How to Calculate Percentiles in PostgreSQL

Analytic functions in databases operate on top of rows to return a group of rows that can be further analyzed. The PERCENT_CONT is an analytic or Windows function that is used for continuous distribution in the PostgreSQL database. PERCENT_DISK is also an analytic function that is used to sort the percentile of the specific values for discrete distribution.

This guide will explain how to calculate percentiles in PostgreSQL.

How to Calculate Percentile/Median in PostgreSQL?

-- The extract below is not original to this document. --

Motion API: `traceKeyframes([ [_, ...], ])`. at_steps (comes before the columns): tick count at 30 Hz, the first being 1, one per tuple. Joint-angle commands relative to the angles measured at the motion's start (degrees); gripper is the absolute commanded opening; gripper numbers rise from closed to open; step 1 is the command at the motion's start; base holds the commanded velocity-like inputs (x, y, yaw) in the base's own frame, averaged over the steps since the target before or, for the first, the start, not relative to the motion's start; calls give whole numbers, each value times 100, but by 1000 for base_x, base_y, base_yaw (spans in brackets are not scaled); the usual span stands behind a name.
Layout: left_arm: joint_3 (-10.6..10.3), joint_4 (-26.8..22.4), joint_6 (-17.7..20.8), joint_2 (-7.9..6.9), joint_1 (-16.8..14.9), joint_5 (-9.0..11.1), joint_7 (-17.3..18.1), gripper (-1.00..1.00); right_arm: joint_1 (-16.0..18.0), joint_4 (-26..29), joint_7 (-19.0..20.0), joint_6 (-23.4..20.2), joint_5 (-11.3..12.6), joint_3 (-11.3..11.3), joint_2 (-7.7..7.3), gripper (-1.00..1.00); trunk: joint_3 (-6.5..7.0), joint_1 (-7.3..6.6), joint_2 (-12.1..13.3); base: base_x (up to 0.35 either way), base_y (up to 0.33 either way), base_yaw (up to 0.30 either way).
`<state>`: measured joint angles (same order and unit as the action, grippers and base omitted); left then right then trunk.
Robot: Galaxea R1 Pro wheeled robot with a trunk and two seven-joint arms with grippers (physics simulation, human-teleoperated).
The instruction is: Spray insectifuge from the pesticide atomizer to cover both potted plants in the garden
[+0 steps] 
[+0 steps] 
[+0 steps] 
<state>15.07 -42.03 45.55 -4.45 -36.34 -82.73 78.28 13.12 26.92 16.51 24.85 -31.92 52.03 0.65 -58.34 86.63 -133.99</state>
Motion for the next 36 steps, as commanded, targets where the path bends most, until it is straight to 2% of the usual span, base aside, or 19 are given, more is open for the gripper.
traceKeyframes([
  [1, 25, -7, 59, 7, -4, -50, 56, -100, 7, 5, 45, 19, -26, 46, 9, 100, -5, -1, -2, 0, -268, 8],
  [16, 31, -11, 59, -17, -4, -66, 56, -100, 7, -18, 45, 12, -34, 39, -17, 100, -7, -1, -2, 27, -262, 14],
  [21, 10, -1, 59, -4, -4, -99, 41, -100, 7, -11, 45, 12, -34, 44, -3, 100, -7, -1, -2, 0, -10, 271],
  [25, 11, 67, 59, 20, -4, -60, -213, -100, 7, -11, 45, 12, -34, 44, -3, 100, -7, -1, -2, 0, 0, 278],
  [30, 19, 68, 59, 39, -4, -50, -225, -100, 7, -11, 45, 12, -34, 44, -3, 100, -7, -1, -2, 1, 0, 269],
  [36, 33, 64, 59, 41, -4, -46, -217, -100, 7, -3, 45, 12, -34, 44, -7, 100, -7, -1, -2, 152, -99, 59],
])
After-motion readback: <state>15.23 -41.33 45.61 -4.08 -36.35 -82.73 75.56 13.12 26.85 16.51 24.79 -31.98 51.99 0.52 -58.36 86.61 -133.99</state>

The PERCENT_CONT function is used to calculate the percentile based on the continuous distribution of the column value in a table. The value after applying the percentile function can not be equal to any specific values from the table. The PERCENTILE_DISC function returns the percentile of the current row concerning the current partition.

Syntax

The syntax to use the PERCENTILE_CONT in the PostgreSQL table is mentioned below:

SELECT
 PERCENTILE_CONT(0.25) WITHIN GROUP (ORDER BY column_name),
 PERCENTILE_CONT(0.50) WITHIN GROUP (ORDER BY column_name),
 PERCENTILE_CONT(0.75) WITHIN GROUP (ORDER BY column_name),
 PERCENTILE_CONT(0.95) WITHIN GROUP (ORDER BY column_name)
 FROM table_name;

Here:

- The query selects from the table to apply multiple percentile functions using the ORDER BY clause on the column.
- The WITHIN GROUP function is used for aggregation to combine multiple rows in the group of rows.
- The user can either apply a single PERCENTILE_CONT function with any of the percentile numbers or multiple functions as mentioned above.

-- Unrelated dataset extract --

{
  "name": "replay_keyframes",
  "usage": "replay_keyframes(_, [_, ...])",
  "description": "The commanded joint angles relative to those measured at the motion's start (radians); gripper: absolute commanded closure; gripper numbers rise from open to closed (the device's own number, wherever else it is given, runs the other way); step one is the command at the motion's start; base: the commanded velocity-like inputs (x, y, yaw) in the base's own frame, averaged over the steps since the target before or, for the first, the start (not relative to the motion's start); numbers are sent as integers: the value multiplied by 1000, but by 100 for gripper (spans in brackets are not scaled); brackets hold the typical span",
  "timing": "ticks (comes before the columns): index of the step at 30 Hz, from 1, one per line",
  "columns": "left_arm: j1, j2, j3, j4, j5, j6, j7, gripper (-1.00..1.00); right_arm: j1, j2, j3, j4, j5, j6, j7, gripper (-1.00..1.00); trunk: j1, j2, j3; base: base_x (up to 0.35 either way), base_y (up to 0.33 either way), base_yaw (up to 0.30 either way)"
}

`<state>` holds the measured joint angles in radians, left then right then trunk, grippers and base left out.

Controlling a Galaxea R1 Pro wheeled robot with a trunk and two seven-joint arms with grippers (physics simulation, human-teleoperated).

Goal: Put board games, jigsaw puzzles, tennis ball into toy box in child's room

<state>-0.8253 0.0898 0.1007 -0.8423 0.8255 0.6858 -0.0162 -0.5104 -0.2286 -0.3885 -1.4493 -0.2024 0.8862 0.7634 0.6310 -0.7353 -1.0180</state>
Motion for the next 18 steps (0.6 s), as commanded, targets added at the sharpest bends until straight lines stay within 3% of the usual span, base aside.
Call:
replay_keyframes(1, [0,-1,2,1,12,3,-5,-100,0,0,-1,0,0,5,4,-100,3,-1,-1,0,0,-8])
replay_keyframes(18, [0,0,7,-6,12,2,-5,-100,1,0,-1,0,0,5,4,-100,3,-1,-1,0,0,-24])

The following is the syntax for using the PERCENTILE_DISK function in PostgreSQL:

SELECT
 PERCENTILE_DISC(0.50) WITHIN GROUP (ORDER BY column_name)
 FROM table_name;

The above query is almost similar to the PERCENTILE_CONT with a simple keyword difference which in this query is PERCENTILE_DISK with percentile value as its parameter.

Example 1: PERCENTILE_CONT in PostgreSQL

Use the following query to get the data from the sales tables using the ORDER BY clause on the sale column:

SELECT * FROM sales
 ORDER BY sale;

The data is displayed in ascending order by sale column:

img

Use the following code to get the 25th percentile of the sale column:

SELECT PERCENTILE_CONT(0.25) 
 WITHIN GROUP(ORDER BY sale) 
 FROM sales;

The above query will get the 25th percentile of the sale column data from the sales table which aggregates the sale column to display only a single percentile value:

img

The following query simply uses multiple PERCENTILE_CONT functions in a single query to get percentiles of the sale column:

SELECT 
 PERCENTILE_CONT(0.25) WITHIN GROUP(ORDER BY sale),
 PERCENTILE_CONT(0.5) WITHIN GROUP(ORDER BY sale),
 PERCENTILE_CONT(0.75) WITHIN GROUP(ORDER BY sale)
 FROM sales;

The following screenshot displays 3 percentiles which are the 25th, 50th, and 75th percentiles:

img

Example 2: PERCENTILE_DISC in PostgreSQL

The following example displays the use of the PERCENTILE_DISK function in PostgreSQL on the sales table:

SELECT * FROM sales
 ORDER BY sale;

The above query displays the data from the sales table which is ordered by the sale column:

img

The following query displays the 50th percentile of the sales row set:

SELECT PERCENTILE_DISC(0.5) 
 WITHIN GROUP(ORDER BY sale) 
 FROM sales;

The following screenshot displays the 50th discrete percentile from the sale column:

img

That’s all about calculating percentiles in PostgreSQL.

Conclusion

To calculate the median/percentiles in PostgreSQL, PERCENT_CONT, and PERCENT_DISC functions can be used. Both of these functions are analytic or Windows functions to evaluate continuous and discrete distributions of the data respectively. The user can also apply multiple CONT and DISC functions in a PostgreSQL query to find the median of the data. This guide demonstrated the process of calculating percentiles in the PostgreSQL database using multiple examples.